- _Work task_
Each line from the first down to the one containing "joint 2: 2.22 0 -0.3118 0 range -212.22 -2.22" should be returned exactly as it appears below.

- _Dataset content_

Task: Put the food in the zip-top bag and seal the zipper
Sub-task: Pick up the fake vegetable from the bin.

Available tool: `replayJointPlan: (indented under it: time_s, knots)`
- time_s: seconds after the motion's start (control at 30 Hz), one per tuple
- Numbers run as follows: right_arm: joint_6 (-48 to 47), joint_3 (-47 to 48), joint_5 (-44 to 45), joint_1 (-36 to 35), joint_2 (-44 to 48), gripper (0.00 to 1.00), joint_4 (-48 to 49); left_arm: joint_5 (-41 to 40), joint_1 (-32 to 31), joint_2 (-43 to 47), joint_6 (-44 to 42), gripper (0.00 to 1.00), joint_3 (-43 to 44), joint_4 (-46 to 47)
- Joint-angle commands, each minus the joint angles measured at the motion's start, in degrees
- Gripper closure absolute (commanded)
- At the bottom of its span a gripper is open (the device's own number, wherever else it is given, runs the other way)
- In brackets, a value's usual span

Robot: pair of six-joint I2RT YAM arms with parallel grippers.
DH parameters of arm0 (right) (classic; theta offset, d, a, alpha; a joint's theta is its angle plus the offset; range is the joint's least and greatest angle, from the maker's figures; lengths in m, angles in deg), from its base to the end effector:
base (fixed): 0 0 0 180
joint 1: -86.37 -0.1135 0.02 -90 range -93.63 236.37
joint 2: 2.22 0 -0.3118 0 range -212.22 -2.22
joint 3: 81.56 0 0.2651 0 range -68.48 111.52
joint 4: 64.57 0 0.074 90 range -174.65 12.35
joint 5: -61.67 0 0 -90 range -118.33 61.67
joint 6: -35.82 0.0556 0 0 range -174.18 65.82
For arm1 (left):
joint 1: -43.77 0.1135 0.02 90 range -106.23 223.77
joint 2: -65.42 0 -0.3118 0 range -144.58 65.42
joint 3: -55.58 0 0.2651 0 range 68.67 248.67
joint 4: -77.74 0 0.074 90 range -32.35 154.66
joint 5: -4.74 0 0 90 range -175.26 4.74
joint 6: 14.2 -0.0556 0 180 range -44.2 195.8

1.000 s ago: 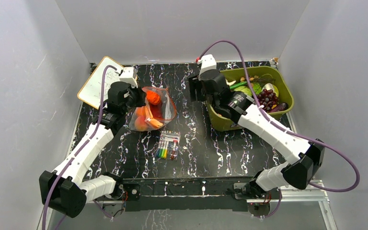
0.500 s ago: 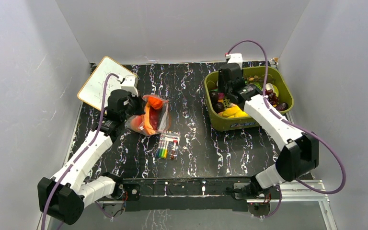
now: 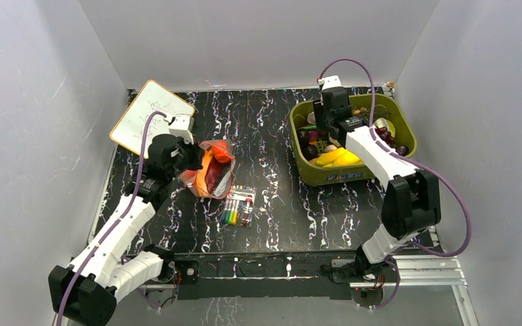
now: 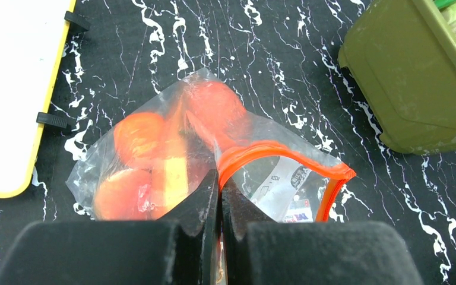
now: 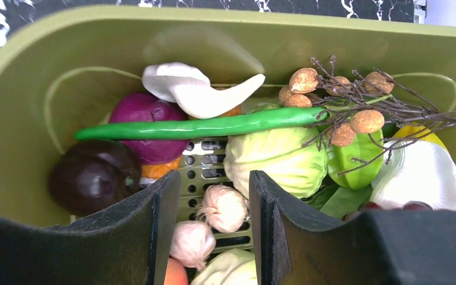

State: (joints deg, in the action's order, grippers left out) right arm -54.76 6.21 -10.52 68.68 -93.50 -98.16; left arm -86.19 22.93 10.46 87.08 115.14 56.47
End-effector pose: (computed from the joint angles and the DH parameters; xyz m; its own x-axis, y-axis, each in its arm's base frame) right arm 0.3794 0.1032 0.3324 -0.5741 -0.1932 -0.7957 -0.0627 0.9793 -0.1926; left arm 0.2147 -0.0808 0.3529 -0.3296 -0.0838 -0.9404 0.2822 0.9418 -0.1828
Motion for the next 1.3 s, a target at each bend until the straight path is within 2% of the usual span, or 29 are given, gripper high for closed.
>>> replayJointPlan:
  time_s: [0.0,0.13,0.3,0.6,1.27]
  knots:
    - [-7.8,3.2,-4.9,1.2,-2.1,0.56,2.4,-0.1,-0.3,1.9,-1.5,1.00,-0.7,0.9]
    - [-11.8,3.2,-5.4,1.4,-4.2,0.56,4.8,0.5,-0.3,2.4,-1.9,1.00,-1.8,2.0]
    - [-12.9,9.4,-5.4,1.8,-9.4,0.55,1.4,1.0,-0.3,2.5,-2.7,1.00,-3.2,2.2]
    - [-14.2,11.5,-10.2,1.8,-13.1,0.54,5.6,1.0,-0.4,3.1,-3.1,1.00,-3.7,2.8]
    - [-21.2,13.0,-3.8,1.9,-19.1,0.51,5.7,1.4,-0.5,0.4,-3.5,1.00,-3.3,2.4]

- _Task result_
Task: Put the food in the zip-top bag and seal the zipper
Sub-task: Pick up the fake vegetable from the bin.

Available tool: `replayJointPlan: (indented under it: time_s, knots)`
- time_s: seconds after the motion's start (control at 30 Hz), one per tuple
- Numbers run as follows: right_arm: joint_6 (-48 to 47), joint_3 (-47 to 48), joint_5 (-44 to 45), joint_1 (-36 to 35), joint_2 (-44 to 48), gripper (0.00 to 1.00), joint_4 (-48 to 49); left_arm: joint_5 (-41 to 40), joint_1 (-32 to 31), joint_2 (-43 to 47), joint_6 (-44 to 42), gripper (0.00 to 1.00), joint_3 (-43 to 44), joint_4 (-46 to 47)
- Joint-angle commands, each minus the joint angles measured at the motion's start, in degrees
- Gripper closure absolute (commanded)
- At the bottom of its span a gripper is open (the device's own number, wherever else it is given, runs the other way)
- In brackets, a value's usual span

Robot: pair of six-joint I2RT YAM arms with parallel grippers.
DH parameters of arm0 (right) (classic; theta offset, d, a, alpha; a joint's theta is its angle plus the offset; range is the joint's least and greatest angle, from the maker's figures; lengths in m, angles in deg), from its base to the end effector:
base (fixed): 0 0 0 180
joint 1: -86.37 -0.1135 0.02 -90 range -93.63 236.37
joint 2: 2.22 0 -0.3118 0 range -212.22 -2.22

This answer is now complete.